[Stored items from a collection]
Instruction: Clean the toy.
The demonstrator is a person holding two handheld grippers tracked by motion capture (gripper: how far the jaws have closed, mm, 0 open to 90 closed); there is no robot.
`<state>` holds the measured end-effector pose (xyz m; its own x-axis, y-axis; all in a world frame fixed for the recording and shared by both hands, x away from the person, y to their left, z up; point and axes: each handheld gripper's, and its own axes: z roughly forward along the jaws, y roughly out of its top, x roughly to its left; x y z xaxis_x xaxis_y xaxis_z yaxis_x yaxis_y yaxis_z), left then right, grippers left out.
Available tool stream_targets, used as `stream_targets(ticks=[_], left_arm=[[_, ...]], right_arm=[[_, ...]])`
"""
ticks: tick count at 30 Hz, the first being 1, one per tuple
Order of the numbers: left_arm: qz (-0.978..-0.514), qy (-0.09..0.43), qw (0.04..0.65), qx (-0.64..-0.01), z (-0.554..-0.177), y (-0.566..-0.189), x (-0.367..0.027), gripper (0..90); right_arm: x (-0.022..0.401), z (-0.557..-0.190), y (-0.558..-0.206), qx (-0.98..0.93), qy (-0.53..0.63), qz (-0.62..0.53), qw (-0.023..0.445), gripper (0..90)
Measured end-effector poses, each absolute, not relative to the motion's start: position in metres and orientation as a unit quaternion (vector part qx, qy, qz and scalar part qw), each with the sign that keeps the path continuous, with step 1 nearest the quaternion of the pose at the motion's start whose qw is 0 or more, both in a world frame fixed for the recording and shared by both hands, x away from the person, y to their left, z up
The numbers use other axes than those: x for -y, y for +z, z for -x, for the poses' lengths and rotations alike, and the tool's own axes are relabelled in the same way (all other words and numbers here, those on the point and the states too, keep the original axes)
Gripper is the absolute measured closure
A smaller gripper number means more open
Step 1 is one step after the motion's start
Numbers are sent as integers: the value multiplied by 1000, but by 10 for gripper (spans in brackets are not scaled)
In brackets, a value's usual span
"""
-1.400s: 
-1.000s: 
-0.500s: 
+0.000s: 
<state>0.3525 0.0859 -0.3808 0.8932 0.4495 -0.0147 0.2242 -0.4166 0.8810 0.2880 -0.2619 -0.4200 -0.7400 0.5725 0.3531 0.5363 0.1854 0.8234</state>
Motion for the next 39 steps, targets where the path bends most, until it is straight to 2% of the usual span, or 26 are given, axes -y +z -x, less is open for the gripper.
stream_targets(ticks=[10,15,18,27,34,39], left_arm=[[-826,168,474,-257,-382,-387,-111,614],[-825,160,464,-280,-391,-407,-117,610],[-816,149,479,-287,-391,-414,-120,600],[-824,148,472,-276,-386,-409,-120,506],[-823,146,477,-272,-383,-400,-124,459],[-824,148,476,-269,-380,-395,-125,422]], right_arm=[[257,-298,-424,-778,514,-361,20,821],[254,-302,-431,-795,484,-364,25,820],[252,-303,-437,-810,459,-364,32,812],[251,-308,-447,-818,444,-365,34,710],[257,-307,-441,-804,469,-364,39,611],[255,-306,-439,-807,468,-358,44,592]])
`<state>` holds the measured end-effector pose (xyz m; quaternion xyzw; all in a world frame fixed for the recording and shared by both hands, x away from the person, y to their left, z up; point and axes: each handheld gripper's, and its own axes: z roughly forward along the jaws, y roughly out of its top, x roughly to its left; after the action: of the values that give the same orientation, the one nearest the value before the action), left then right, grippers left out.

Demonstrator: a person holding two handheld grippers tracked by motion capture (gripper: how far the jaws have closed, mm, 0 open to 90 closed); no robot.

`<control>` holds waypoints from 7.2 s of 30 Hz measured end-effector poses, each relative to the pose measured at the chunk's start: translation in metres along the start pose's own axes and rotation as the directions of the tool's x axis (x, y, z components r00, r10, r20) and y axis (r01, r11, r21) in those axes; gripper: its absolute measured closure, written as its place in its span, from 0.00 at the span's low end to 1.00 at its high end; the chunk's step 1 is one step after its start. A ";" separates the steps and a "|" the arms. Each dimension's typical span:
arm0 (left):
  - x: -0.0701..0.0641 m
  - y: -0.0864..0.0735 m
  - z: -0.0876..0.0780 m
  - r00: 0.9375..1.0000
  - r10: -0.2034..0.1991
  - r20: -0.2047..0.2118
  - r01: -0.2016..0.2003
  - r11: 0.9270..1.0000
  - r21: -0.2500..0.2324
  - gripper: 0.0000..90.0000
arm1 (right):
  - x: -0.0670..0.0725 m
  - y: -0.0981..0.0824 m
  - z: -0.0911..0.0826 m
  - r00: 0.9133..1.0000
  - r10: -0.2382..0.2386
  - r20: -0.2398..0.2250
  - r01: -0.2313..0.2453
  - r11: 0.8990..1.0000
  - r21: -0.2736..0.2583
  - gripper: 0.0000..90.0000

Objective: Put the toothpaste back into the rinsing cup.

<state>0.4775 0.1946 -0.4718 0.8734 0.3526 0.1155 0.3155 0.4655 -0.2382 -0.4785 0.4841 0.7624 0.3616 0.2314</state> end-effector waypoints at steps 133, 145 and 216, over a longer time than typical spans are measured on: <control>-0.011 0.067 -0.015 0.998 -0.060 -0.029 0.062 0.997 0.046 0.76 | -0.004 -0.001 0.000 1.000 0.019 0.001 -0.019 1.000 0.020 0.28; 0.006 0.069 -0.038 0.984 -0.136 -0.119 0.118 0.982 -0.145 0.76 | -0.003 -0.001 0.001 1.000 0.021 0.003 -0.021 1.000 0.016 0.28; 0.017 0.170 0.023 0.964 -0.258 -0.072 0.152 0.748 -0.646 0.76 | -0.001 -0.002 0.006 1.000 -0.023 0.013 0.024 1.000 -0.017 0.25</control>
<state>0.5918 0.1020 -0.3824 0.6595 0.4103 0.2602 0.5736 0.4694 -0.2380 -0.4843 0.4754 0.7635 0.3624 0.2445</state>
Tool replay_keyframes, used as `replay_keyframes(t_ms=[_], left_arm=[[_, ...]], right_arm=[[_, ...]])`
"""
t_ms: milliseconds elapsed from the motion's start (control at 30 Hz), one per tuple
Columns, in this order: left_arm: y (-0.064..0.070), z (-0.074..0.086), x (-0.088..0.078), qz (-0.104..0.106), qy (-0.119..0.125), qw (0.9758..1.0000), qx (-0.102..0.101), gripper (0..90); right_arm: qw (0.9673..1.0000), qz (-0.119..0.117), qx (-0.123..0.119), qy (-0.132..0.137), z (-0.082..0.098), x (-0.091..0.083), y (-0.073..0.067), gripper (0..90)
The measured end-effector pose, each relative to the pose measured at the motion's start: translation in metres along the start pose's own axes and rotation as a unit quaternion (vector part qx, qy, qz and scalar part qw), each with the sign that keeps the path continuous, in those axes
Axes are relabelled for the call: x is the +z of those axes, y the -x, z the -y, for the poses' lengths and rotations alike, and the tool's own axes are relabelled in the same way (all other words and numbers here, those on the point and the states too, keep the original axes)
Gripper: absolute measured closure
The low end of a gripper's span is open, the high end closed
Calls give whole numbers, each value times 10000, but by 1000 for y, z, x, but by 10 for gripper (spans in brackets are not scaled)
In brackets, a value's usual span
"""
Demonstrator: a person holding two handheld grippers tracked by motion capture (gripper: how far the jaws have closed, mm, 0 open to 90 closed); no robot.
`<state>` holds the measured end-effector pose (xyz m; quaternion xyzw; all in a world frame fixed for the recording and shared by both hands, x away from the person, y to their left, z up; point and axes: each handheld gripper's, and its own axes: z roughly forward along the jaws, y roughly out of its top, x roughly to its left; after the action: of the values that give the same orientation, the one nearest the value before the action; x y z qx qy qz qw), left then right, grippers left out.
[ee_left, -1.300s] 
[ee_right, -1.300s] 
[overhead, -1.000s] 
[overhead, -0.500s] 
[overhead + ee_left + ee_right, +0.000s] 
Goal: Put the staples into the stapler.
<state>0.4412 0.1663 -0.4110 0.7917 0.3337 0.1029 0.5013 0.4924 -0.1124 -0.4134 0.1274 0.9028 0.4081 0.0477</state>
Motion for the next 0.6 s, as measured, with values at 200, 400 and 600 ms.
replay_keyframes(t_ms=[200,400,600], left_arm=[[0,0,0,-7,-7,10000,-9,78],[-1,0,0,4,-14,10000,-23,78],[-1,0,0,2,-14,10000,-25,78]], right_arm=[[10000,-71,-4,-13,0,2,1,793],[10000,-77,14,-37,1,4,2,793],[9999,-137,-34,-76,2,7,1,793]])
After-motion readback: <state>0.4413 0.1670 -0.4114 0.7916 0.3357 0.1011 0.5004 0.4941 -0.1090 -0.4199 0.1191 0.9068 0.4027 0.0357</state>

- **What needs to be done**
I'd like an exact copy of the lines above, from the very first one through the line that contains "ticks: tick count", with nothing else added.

- **Solution to the exercise**
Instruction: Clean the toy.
The demonstrator is a person holding two handheld grippers tracked by motion capture (gripper: how far the jaws have closed, mm, 0 open to 90 closed); there is no robot.
`<state>` holds the measured end-effector pose (xyz m; its own x-axis, y-axis; all in a world frame fixed for the recording and shared by both hands, x away from the person, y to their left, z up; point and axes: each handheld gripper's, and its own axes: z roughly forward along the jaws, y roughly out of its top, x roughly to its left; x y z xaxis_x xaxis_y xaxis_z yaxis_x yaxis_y yaxis_z), left then right, grippers left out.
Available tool stream_targets, used as `stream_targets(ticks=[_], left_arm=[[_, ...]], right_arm=[[_, ...]])`
"""
ticks: tick count at 30 Hz, the first being 1, one per tuple

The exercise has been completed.